= Activity =
Among the lines of data below, reproduce only those from the one with "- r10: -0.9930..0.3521" through the one with "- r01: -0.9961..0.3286", exactly as they stand, both ends included.

[Records from a data source]
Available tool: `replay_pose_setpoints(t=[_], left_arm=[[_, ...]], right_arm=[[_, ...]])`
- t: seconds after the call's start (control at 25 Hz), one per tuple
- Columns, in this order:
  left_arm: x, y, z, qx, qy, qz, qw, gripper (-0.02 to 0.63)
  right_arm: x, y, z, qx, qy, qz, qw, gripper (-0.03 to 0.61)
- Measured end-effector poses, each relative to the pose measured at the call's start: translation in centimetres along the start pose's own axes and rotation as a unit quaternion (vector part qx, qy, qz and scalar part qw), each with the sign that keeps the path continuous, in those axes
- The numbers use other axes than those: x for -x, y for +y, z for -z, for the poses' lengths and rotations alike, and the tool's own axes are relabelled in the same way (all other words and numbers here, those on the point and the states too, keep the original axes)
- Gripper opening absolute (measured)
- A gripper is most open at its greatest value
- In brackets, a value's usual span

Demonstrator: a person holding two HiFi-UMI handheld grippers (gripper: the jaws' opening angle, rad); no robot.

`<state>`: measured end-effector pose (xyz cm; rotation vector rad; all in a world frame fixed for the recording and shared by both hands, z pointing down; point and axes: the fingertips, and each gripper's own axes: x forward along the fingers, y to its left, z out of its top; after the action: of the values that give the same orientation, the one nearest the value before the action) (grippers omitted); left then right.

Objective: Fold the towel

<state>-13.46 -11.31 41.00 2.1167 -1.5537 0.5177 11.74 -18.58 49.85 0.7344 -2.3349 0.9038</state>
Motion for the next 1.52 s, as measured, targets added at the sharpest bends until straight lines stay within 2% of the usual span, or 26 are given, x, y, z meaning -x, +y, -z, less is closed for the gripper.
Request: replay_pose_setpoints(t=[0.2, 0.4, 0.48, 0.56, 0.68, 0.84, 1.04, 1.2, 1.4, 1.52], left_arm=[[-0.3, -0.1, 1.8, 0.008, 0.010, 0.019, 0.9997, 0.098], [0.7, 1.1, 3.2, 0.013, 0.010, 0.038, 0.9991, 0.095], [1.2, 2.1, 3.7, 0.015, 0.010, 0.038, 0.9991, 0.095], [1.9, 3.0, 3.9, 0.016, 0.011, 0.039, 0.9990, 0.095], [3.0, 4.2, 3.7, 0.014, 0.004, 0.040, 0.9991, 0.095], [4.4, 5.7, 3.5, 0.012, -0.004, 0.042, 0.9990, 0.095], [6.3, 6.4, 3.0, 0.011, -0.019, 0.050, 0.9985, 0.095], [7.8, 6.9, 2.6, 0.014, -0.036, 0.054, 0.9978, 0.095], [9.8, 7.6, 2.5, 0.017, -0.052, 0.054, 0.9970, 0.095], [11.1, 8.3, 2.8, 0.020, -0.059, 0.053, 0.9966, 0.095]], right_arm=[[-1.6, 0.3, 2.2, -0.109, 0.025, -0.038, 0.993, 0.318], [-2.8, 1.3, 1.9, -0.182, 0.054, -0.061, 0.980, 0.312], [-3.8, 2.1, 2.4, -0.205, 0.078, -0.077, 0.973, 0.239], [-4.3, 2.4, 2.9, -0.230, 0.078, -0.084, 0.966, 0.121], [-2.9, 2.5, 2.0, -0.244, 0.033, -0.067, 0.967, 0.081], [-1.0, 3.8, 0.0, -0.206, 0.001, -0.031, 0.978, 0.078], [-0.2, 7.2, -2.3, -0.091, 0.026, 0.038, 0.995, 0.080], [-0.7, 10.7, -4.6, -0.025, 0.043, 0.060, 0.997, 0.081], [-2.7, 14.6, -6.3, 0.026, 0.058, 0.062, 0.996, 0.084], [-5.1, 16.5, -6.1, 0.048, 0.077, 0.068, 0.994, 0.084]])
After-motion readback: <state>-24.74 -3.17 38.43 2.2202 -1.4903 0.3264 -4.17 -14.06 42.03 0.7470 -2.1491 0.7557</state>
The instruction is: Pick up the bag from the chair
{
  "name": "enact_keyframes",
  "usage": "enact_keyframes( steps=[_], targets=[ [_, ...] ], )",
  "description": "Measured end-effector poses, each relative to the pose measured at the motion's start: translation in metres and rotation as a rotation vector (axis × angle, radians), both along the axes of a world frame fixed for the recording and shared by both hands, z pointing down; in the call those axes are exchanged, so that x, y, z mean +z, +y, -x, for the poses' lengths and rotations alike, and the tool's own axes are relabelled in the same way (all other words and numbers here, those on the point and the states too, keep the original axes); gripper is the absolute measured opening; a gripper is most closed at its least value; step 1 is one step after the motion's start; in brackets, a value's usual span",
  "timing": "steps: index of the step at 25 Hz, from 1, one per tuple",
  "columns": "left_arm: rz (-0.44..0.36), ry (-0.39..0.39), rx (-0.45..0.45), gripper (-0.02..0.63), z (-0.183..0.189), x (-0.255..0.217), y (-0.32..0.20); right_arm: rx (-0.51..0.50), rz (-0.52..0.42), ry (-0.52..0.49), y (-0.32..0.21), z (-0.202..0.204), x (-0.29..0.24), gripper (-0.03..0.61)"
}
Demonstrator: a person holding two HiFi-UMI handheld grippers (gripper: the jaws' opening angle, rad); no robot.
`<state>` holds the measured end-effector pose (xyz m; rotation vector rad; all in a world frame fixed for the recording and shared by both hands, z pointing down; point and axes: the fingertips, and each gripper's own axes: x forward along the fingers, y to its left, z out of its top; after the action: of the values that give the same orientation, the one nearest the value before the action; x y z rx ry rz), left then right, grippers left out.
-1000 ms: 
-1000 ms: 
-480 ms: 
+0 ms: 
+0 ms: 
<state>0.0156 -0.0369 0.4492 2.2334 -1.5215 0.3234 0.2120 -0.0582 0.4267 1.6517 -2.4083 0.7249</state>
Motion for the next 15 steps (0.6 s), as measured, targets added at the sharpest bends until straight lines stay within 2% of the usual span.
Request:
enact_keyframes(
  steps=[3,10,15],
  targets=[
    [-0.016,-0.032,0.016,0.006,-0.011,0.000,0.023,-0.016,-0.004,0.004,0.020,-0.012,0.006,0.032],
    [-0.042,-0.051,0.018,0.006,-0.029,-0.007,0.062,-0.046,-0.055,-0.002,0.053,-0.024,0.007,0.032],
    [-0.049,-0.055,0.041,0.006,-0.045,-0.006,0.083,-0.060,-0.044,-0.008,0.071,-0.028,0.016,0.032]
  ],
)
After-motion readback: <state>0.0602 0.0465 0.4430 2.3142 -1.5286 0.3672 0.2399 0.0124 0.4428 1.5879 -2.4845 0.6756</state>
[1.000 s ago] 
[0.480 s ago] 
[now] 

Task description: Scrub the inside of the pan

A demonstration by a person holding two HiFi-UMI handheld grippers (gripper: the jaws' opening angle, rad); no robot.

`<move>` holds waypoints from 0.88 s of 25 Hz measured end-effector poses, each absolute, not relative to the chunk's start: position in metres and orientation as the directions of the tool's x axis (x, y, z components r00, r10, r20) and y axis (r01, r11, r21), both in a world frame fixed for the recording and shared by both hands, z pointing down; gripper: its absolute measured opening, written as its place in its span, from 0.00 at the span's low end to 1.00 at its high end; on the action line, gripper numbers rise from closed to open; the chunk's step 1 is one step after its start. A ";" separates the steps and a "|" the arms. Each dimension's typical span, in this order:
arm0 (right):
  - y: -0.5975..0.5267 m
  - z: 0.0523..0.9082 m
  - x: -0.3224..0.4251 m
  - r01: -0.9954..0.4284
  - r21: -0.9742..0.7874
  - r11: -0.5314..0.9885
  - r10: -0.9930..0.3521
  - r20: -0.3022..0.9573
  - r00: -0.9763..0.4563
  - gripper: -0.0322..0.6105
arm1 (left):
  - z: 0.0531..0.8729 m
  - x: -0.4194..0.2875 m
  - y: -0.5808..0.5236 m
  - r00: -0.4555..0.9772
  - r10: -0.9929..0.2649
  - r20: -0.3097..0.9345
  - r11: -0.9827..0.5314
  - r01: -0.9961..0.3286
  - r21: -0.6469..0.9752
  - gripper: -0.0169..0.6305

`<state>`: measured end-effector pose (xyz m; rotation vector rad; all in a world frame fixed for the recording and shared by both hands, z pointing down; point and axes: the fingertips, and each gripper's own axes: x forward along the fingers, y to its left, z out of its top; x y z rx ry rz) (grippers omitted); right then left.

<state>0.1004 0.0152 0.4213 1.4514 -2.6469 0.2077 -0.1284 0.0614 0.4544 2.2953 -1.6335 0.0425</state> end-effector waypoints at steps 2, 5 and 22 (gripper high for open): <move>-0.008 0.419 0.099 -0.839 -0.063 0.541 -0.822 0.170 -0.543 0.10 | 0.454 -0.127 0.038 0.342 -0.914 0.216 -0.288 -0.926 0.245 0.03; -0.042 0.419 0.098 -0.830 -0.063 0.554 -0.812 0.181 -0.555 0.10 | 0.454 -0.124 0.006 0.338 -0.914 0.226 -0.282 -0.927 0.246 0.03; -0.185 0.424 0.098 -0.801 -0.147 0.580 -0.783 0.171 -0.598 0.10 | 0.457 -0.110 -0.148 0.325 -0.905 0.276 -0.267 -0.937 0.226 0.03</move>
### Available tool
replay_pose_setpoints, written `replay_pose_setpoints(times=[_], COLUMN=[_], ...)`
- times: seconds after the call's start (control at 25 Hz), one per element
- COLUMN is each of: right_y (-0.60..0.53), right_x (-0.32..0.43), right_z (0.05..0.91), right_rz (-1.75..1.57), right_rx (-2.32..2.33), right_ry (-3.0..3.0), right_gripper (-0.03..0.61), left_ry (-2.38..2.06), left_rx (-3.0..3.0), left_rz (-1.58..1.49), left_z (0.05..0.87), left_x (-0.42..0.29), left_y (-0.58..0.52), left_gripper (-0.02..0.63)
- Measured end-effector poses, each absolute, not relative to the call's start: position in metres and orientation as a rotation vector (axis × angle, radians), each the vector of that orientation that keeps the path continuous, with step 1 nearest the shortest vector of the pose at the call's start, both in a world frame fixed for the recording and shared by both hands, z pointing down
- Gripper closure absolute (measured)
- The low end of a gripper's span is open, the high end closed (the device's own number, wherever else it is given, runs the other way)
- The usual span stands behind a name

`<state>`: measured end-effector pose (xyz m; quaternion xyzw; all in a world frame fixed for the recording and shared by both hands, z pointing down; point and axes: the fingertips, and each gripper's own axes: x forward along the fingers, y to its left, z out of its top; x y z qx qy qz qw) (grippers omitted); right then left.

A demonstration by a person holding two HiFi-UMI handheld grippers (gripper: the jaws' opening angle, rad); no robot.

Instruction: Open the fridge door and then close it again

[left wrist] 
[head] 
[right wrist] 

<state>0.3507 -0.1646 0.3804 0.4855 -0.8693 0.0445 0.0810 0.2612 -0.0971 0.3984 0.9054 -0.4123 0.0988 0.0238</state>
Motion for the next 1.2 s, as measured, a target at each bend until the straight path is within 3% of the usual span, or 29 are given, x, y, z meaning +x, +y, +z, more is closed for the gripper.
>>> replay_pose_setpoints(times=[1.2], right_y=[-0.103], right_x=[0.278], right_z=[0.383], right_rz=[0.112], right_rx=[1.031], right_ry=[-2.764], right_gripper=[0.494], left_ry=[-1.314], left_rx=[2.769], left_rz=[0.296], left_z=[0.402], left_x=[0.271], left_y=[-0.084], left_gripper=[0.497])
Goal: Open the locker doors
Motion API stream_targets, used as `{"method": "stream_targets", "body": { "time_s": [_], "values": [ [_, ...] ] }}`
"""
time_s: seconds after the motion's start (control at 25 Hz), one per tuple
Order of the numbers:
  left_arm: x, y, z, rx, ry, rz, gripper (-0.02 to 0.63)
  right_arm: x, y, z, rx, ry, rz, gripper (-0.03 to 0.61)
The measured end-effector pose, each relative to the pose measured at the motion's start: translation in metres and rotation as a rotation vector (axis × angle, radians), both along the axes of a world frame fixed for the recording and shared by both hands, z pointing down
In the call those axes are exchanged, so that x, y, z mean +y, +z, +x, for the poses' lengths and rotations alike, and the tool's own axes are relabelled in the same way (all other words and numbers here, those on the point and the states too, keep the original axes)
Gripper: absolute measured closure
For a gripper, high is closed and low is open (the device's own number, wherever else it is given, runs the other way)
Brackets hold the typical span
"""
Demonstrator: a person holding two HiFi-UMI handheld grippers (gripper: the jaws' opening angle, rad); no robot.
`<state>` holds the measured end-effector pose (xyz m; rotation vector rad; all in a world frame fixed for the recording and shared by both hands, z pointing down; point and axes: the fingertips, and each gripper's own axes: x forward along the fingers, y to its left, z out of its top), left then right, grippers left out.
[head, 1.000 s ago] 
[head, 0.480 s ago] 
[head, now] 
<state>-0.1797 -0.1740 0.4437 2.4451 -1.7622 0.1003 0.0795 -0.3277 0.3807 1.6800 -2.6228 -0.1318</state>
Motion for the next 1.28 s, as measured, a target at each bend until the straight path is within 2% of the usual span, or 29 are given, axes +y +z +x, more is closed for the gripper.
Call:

= Finished task =
  - r10: -0.9930..0.3521
  - r20: -0.3022..0.9573
  - r00: -0.9763..0.4563
  - gripper: -0.0322..0.6105
arm1 (left):
  - z: 0.0531..0.8729 m
  - x: -0.4194..0.2875 m
  - y: -0.5808..0.5236 m
  - r00: -0.4555..0.9772
  - r10: -0.9929..0.2649
  - r20: -0.3097..0.9345
  - r11: -0.9827..0.5314
  - r01: -0.9961..0.3286

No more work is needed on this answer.